An idea for commercial support for D
Joakim via Digitalmars-d
digitalmars-d at puremagic.com
Sun Jan 4 10:51:37 PST 2015
On Sunday, 4 January 2015 at 17:18:22 UTC, Iain Buclaw via
Digitalmars-d wrote:
> On 4 January 2015 at 14:50, Joakim via Digitalmars-d
> <digitalmars-d at puremagic.com> wrote:
> Annoyance also extends out to maintainers too (I could write a
> book
> about Where DMD went wrong? Some more of DMD's greatest
> mistakes, and
> Just who is this DMD compiler anyway?)
I'd be interested in reading that, you should write it up
somewhere.
>> Tell that to the most widely used open-source projects these
>> days, ie hybrid
>> projects like Android, iOS/OS X, llvm/clang, Chrome, etc.
>> There are
>> advantages to both the cathedral and the bazaar model, which
>> is why it's
>> best to mate the two, as has been done by the listed highly
>> successful
>> software.
>>
>
> At least three of those projects I would see as anything but
> bazaar. :)
I'd say three are hybrids to varying degrees and iOS/OSX is
largely cathedral nowadays, despite its bazaar BSD antecedents.
> I was referring to patches from closed merging upstream.
>
> One example would be, oh, DIP-25 being implemented in the closed
> frontend - let's say Walter implemented it, then someone from
> the
> community implements DIP-25 in a differing way and raises a PR a
> couple months later. Should the PR be accepted? If it is
> should the
> closed implementation be dropped? Because of the closed nature
> there's no way to compare which one is more technically sound
> than the
> other.
There is no reason for the open source project to defer a PR
because of closed patches that aren't available yet. Once the
closed patches are opened, the two implementations can be merged
for their best aspects.
This is what happened with the AArch64 backend for llvm recently:
devs were working on an OSS backend and Apple developed their own
closed one quicker and shipped it for the recent port of iOS to
64-bit. Later, Apple opened up their closed backend, and the two
were merged. I believe they ended up going with the closed one
and merging back pieces of the existing OSS one that they wanted.

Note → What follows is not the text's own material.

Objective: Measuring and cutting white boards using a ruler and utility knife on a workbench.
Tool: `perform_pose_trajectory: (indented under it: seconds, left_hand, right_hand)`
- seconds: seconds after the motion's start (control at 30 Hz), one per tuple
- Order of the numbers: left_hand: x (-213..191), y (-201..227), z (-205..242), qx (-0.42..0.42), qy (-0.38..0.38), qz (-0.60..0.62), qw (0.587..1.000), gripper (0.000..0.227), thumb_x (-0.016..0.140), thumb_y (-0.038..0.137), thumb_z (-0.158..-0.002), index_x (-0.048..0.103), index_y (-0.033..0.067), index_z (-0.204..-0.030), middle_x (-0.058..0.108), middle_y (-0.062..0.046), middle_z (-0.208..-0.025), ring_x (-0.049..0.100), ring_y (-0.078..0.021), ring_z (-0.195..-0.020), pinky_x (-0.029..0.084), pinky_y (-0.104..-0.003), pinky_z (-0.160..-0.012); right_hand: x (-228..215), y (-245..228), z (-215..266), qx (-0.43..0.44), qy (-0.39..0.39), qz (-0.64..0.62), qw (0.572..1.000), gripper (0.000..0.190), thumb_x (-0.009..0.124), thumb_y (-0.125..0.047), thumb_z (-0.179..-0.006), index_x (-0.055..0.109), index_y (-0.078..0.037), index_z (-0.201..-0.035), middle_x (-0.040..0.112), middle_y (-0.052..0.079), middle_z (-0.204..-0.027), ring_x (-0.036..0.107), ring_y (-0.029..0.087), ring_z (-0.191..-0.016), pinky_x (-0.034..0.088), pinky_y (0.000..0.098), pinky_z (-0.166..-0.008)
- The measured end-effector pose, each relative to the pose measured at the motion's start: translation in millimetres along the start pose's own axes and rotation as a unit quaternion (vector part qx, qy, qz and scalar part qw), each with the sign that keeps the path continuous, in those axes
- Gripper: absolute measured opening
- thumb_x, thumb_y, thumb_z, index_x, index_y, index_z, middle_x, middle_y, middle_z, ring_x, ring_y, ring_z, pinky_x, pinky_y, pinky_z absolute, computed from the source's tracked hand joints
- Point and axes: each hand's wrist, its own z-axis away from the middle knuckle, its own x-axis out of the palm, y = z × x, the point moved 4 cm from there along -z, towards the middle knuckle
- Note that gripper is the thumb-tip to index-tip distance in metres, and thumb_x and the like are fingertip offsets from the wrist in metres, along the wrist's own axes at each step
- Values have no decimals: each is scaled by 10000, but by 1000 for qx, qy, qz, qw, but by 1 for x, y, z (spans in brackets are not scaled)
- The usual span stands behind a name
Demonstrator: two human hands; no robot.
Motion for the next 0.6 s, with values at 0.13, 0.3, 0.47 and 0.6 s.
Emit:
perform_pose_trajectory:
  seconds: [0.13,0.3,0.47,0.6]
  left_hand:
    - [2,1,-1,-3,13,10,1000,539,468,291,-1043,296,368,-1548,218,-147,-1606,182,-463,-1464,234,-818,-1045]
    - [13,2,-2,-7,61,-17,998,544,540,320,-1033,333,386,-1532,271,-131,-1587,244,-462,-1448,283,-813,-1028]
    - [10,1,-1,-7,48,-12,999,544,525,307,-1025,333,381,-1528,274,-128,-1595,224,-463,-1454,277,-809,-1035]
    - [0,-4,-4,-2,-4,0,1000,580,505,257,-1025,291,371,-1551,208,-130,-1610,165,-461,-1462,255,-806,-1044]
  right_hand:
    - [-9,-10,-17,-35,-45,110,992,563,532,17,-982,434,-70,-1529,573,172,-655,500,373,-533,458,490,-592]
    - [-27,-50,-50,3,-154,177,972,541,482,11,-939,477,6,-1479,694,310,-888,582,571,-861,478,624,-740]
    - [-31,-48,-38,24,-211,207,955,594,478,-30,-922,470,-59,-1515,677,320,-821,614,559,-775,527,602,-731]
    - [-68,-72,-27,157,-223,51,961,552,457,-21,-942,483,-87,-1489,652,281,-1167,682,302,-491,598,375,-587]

> There's also a question of timing too. Obviously such an
> undertaking
> shouldn't happen until the frontend switches to D, nor when
> there are
> still plenty of visitor re-writes being done in the frontend.
I doubt either would preclude doing it now, as the closed patches
would be continually rebased on the OSS frontend.

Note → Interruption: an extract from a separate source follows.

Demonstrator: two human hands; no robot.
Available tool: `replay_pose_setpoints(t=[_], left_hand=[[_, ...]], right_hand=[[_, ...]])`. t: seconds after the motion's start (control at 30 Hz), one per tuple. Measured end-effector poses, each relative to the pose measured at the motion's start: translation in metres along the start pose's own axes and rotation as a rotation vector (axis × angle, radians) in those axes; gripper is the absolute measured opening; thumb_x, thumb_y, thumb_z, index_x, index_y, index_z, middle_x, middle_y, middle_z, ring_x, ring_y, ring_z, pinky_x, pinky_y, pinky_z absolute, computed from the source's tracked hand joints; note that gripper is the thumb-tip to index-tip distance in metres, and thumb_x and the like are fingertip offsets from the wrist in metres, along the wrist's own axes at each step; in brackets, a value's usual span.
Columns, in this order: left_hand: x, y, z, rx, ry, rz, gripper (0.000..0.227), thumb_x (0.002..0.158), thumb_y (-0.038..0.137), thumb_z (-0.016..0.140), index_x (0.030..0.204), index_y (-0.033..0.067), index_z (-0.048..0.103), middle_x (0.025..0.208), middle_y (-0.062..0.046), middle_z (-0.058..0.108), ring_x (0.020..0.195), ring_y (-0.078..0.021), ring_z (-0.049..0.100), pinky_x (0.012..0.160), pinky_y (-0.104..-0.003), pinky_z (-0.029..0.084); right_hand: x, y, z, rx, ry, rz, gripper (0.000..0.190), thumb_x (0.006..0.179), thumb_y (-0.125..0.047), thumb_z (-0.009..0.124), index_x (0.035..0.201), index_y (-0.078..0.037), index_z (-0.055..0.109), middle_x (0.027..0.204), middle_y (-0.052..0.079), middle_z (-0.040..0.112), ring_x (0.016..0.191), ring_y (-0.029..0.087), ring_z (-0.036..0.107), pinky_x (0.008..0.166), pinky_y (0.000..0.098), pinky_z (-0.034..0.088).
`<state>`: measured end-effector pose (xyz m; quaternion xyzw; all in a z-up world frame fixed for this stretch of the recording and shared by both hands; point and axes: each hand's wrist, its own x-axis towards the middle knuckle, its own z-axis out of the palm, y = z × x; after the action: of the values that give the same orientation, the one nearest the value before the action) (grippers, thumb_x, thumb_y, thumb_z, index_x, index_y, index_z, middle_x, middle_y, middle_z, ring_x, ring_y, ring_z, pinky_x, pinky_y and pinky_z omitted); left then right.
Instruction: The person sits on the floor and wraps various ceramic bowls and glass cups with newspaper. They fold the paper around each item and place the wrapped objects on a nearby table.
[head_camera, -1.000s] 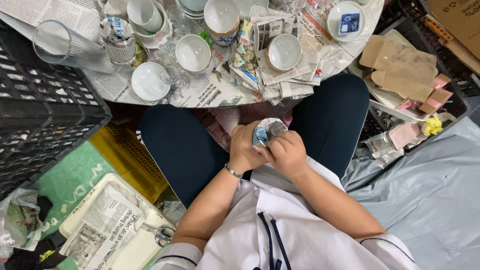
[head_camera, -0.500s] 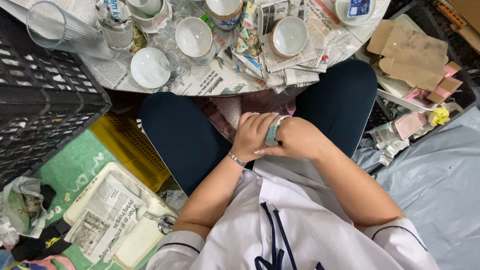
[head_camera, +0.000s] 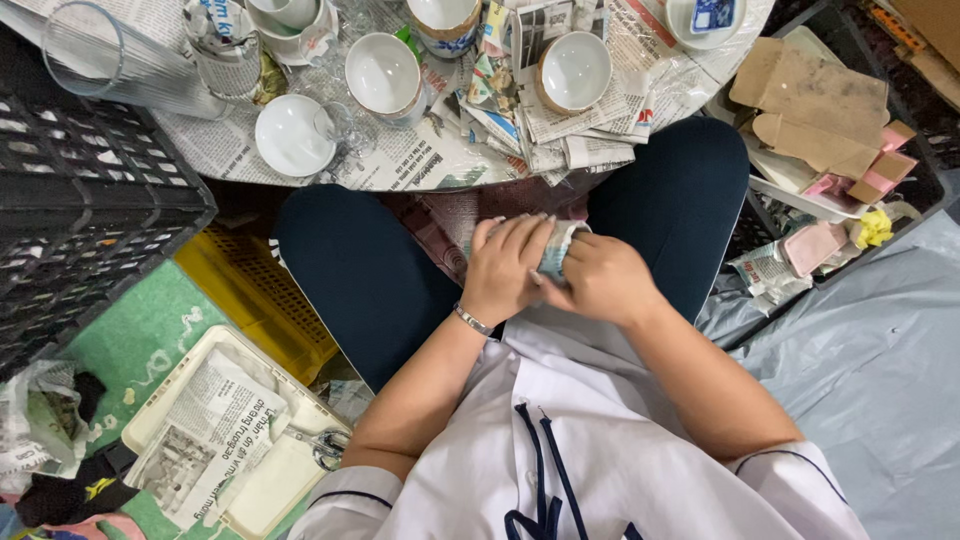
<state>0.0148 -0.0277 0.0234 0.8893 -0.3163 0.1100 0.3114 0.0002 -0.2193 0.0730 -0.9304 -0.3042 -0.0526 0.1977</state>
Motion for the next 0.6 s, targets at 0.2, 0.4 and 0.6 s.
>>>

>> Was Walter selling a paid compiler with the then-closed dmd
>> backend? If
>> not, the comparison is not valid. The idea here is for paying
>> customers to
>> fund closed patches for a limited time, and speed up D
>> bug-fixing and
>> development much more. If Walter was not getting paid for his
>> closed
>> backend but only keeping it closed because of licensing
>> issues, the
>> situations are completely different.
>>
>
> For me, the comparison is between these key timelines:
>
> - No source code
> - D1 Frontend released as Artistic/GPL
> - Backend released under restricted license
> - Moving to Github
> - Creating a 'core' team
> - Everyone (even Walter!) switching over to the PR patch
> submission/review system
> - Re-license Frontend as Boost
>
> Each point over a 14 year history has been a step in the
> direction of
> being 'open' and each brought a boost in development. The
> number of
> changes between each release compared to back in 2.020 days is
> a clear
> sign of this - as well as the three digit open PRs.

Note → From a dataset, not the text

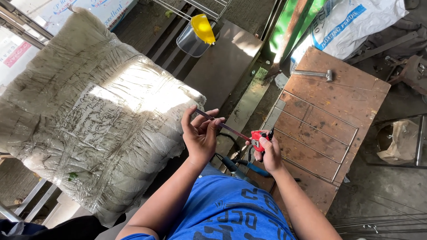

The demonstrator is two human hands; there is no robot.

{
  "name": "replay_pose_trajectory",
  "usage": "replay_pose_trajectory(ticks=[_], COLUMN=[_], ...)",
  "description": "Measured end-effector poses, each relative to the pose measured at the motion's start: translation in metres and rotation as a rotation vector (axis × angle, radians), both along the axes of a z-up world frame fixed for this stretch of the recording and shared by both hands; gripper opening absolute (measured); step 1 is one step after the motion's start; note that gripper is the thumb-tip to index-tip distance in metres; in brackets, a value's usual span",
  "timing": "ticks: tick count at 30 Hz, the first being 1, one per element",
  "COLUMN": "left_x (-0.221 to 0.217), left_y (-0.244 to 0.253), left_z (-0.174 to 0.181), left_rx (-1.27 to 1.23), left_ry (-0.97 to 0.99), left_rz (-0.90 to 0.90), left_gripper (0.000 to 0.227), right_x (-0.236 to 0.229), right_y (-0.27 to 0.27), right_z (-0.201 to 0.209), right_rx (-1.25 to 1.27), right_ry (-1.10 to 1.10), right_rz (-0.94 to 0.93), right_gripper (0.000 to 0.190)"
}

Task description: The person measures a long metal rod using a tape measure and marks it with a pen. They then use an angle grinder to cut the rod at the marked spot, creating sparks. The person handles the metal rod and the tools throughout the process.

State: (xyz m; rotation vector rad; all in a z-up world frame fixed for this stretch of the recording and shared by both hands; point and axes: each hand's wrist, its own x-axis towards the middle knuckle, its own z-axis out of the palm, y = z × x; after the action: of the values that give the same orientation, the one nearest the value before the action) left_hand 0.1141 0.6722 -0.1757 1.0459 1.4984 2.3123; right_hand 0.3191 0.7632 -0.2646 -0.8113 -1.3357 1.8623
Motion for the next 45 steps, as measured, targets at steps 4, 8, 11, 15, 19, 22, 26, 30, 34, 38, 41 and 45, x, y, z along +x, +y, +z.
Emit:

Your point seems to be that D moving from a one-man, closed
project by Walter to an OSS project with several contributors
greatly sped up its development. Nobody is disputing that.
The question is how to attain the next level of growth, speeding
it up a lot more, and I think this hybrid approach will do that.
On Sunday, 4 January 2015 at 16:54:17 UTC, Martin Nowak wrote:
> On 01/04/2015 09:31 AM, Joakim wrote:
> I don't think anyone has an interest of closed patches.
> Building a point release with the bug fixed might be of more
> interest.
That's merely a matter of packaging, there are several ways it
can be done with the closed patches. Of course, initially only
providing closed patches against the stable OSS point releases
would be an easy way to start.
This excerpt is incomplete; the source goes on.